### [What you have to do]
Your task is to find every line of the data that holds the string "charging" and copy it.

________________________________________

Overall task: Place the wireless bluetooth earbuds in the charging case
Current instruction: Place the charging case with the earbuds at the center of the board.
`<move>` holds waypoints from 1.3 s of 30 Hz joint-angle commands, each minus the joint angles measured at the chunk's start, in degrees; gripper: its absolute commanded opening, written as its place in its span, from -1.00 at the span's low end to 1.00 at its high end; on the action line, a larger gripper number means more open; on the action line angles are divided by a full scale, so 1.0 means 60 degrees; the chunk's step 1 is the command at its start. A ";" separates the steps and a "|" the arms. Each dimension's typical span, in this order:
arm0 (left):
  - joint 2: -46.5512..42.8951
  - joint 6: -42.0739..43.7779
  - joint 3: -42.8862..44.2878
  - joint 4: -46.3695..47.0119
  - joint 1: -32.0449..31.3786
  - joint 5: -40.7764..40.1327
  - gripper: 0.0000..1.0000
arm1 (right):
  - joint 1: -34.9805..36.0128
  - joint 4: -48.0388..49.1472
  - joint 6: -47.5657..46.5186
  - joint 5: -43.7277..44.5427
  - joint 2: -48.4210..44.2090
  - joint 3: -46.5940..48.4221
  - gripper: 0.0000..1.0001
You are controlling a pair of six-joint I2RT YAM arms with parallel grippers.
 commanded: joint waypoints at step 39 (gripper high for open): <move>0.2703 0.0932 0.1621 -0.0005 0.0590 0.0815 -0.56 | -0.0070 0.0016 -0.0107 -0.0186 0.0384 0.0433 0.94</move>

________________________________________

### [Expected answer]
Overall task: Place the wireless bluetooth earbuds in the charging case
Current instruction: Place the charging case with the earbuds at the center of the board.

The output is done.